→ **Stored items from a collection**
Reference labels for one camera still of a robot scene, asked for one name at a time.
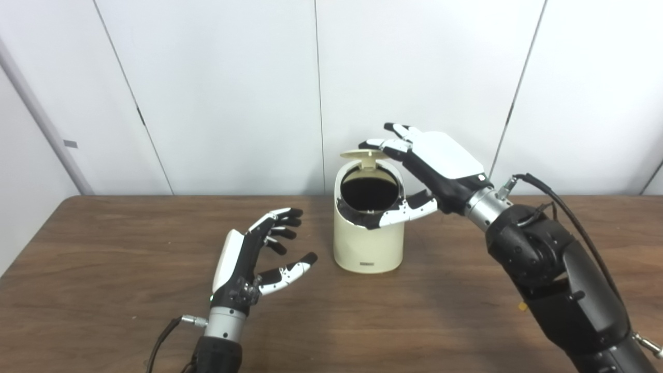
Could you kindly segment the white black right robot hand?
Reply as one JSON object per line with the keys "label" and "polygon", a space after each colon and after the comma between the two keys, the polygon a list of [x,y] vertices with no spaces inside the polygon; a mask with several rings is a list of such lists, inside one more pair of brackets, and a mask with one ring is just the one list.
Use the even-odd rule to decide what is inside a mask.
{"label": "white black right robot hand", "polygon": [[416,220],[436,210],[466,216],[472,197],[493,185],[483,165],[443,132],[422,132],[414,126],[386,123],[395,139],[368,139],[359,149],[381,151],[401,165],[427,189],[406,198],[395,209],[365,218],[367,229]]}

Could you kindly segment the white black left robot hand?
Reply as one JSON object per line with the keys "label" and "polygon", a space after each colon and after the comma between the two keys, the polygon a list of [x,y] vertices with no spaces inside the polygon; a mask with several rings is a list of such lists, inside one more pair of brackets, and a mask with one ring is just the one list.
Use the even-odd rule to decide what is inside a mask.
{"label": "white black left robot hand", "polygon": [[318,256],[308,252],[295,262],[261,273],[255,270],[263,248],[270,248],[277,255],[287,254],[287,248],[278,238],[296,238],[292,229],[301,225],[303,214],[298,208],[272,210],[246,231],[229,231],[214,271],[211,308],[223,307],[249,315],[261,297],[284,290],[312,268]]}

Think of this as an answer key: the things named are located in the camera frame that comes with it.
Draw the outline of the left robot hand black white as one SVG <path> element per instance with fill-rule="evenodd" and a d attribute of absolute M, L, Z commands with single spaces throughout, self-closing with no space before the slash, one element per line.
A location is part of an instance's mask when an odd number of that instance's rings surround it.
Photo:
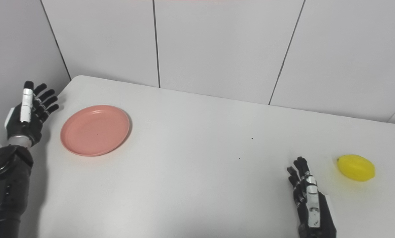
<path fill-rule="evenodd" d="M 54 89 L 49 89 L 45 83 L 35 87 L 27 80 L 21 103 L 10 109 L 5 120 L 8 145 L 31 148 L 38 144 L 45 121 L 59 109 L 57 100 Z"/>

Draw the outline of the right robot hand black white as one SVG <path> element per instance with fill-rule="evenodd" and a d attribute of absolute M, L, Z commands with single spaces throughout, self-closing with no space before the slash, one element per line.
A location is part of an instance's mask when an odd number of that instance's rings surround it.
<path fill-rule="evenodd" d="M 299 237 L 336 238 L 337 229 L 326 196 L 319 191 L 306 159 L 297 157 L 294 166 L 287 167 L 287 172 L 300 221 Z"/>

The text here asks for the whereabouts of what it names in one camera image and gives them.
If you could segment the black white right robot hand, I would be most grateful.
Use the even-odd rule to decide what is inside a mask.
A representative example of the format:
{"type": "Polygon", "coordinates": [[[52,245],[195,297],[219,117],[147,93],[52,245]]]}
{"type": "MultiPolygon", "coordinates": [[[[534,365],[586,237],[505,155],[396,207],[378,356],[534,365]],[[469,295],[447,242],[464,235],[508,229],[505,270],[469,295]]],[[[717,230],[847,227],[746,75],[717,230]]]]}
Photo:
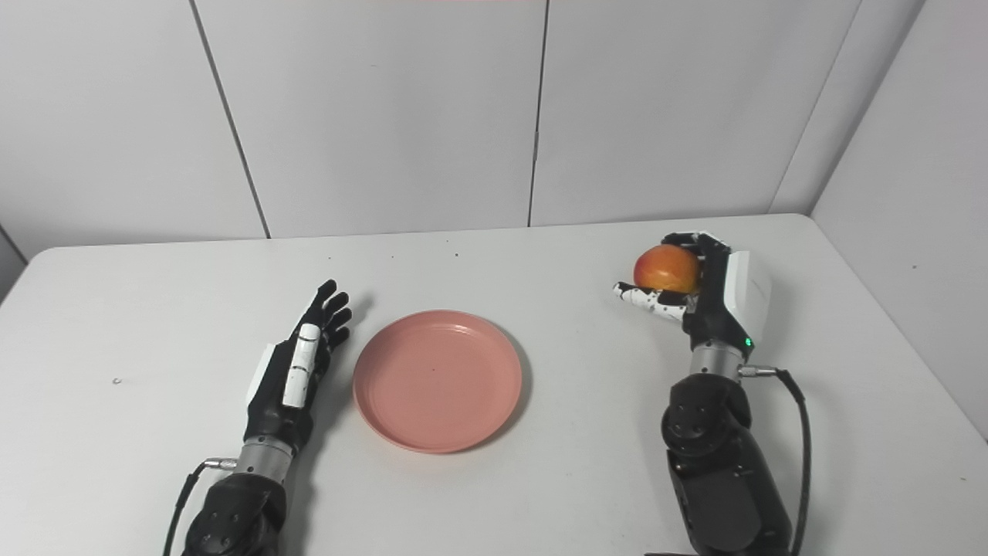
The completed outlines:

→ **DESCRIPTION OF THE TASK**
Look through the entries for lines containing the word "before" and return each one.

→ **PROBLEM SOLUTION**
Draw the outline of the left robot hand black white as one SVG <path> element per instance with fill-rule="evenodd" and a d attribute of absolute M, L, Z commands with single spaces throughout, self-closing with no space before the slash, one element per line.
Draw the outline of the right robot hand black white as one SVG <path> element per instance with fill-rule="evenodd" and a d attribute of absolute M, L, Z commands with single spaces throughout, self-closing with no space before the slash, one element per line.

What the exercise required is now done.